Die Kino-Betreiber Fritz und Christoph Preßmar im großen Saal. © Marcus Schlaf
Ein Fixstern in Münchens Kino-Landschaft droht zu verschwinden. © Marcus Schlaf
Die Geschichte gleicht einem Drama. Das Landgericht München hat 2023 in erster Instanz bereits eine Kündigung von 2019 bestätigt. Doch nicht alle Verpächter hatten sie damals unterschrieben, deshalb gingen die Kinobetreiber in Revision. „Wir warten nun auf ein Vergleichsangebot von Verpächterseite“, sagt Oliver Preßmar, der Sohn des Inhabers im Telefonat mit unserer Zeitung. Seine Stimme klingt bedrückt. Eine Münchner Kino-Legende steht vor dem Aus.
Seit 1913 gibt es das Filmtheater am Sendlinger Tor.
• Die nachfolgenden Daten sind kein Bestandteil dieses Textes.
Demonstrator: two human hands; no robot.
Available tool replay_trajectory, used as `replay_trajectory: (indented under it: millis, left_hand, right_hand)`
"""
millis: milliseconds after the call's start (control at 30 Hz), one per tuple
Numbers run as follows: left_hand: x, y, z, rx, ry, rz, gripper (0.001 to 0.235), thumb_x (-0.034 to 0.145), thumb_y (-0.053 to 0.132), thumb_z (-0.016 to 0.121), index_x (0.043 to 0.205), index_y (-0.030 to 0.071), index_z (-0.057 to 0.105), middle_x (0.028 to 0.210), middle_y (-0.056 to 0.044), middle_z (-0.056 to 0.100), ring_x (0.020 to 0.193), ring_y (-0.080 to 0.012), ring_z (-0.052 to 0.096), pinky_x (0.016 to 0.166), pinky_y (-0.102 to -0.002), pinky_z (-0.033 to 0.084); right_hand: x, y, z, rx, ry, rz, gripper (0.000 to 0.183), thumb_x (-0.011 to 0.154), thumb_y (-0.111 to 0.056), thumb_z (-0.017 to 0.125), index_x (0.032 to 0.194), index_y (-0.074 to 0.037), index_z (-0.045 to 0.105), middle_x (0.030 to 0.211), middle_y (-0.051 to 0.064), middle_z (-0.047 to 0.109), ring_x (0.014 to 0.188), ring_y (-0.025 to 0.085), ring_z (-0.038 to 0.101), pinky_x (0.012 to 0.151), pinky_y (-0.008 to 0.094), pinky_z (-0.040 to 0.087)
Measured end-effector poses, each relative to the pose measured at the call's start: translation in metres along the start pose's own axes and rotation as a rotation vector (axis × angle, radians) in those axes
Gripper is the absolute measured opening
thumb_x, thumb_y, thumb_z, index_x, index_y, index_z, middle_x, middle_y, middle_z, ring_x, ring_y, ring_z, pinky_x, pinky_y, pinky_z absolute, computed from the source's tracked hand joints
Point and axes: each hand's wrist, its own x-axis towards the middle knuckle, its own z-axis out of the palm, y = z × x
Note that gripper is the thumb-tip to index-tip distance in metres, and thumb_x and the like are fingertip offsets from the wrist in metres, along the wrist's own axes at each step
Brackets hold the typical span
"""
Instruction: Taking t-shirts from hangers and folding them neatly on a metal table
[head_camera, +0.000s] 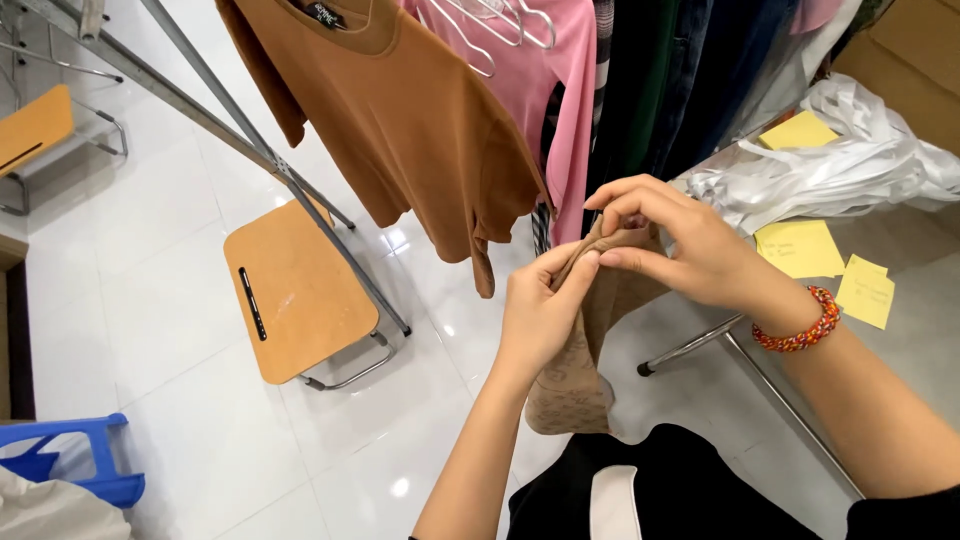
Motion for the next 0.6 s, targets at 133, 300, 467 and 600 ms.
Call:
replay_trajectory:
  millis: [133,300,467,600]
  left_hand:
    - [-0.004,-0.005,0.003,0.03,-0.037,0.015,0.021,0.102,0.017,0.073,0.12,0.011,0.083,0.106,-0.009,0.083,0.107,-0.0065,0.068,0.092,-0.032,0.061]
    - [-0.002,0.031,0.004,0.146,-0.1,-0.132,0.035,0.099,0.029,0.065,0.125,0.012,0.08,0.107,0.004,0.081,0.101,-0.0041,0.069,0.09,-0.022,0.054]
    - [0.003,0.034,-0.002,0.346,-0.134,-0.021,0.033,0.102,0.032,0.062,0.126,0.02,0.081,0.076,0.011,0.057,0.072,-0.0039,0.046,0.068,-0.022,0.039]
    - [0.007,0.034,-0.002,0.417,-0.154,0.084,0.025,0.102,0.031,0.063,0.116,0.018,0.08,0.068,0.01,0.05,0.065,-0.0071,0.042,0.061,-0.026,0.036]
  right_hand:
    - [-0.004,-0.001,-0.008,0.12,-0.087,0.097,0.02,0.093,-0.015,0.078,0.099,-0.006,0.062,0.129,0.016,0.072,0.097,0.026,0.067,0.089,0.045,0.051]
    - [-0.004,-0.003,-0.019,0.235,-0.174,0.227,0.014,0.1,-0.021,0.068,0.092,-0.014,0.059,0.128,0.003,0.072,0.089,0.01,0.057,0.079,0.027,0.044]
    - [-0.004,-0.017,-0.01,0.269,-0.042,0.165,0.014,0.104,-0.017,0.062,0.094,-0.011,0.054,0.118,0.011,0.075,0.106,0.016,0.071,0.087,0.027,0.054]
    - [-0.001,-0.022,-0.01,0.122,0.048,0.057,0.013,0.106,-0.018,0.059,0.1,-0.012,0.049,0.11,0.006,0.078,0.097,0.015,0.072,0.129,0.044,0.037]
Carl Gabriel, der bekannte Wiesn-Schausteller, träumte von einem Lichtspieltheater, das nicht auf der Straße gastierte, sondern das in einem eleganten Haus untergebracht war. Und so ließ er die Sendlingertor Lichtspiele durch das Baugeschäft Heilmann und Littmann errichten. Architekt Max Littmann war unter anderem auch der Schöpfer des Hofbräuhauses und des Prinzregententheaters, einer der Besten also. „Das Gebäude ist ganz und gar wie ein Theater konzipiert“, sagt Betreiber Fritz Preßmar, „ein repräsentativer Kinobau. Und es steht unter Denkmalschutz. Es seinem Zweck zu entfremden, würde kompliziert werden.“
König Ludwig III. besuchte im Eröffnungsjahr das neue Lichtspieltheater als erster Stargast, ganze zwei Kurzfilme lang. Der erste Spielfilm, der lief, war „Die Herrin des Nils“, ein Historien-Epos, das die Münchner in Scharen anzog. Doch seine höchste Blütezeit erlebte das Sendlinger-Tor-Kino in den 50er- bis 90er-Jahren des 20. Jahrhunderts.
Damals kamen die Hauptdarsteller persönlich zur Filmpremiere, etwa O.W. Fischer, Curd Jürgens, Heinz Rühmann und Liselotte Pulver, später Michael Douglas oder Martin Scorsese. Zuletzt zog 2023 die sommerliche Filmkombination aus „Barbie“ und „Oppenheimer“ viele Zuschauer in das Traditionshaus. Es läuft nach wie vor okay.
Dennoch: „Kino ist heute keine Wachstumswirtschaft mehr“, erklärt Preßmar, „heute gehen eben generell nur noch 100 Millionen Leute pro Jahr ins Kino, nicht mehr 900 Millionen wie in den 50ern.“ Hinzu komme, dass er wegen der Einzigartigkeit des Baus, nämlich mit einem einzigen Vorführsaal wie im Theater, das finanzielle Risiko eines Flops nicht ausgleichen könne – jeder eingekaufte Streifen muss sich lohnen. Die Verpächter ihrerseits wollen aber viel mehr Pacht, als jetzt fällig ist. Zwischenzeitlich wurden 240 000 Euro im Jahr gefordert, wogegen Preßmar und sein Sohn und Mitinhaber Christoph Preßmar höchstens 110 000 bieten. Daher die Kündigung und Räumungsklage.
Gerichtlich könnten die Preßmars bis vor den Bundesgerichtshof ziehen. Doch das möchten sie nicht. „15 Jahre Rechtsstreit reichen“, sagt Preßmar, „die erste Kündigung kam ja 2010.“ Sie setzen ihre Hoffnung nun auf neue Gespräche, damit nicht ein weiteres Kino von der Bildfläche verschwindet. Das wäre dann wirklich ein Drama.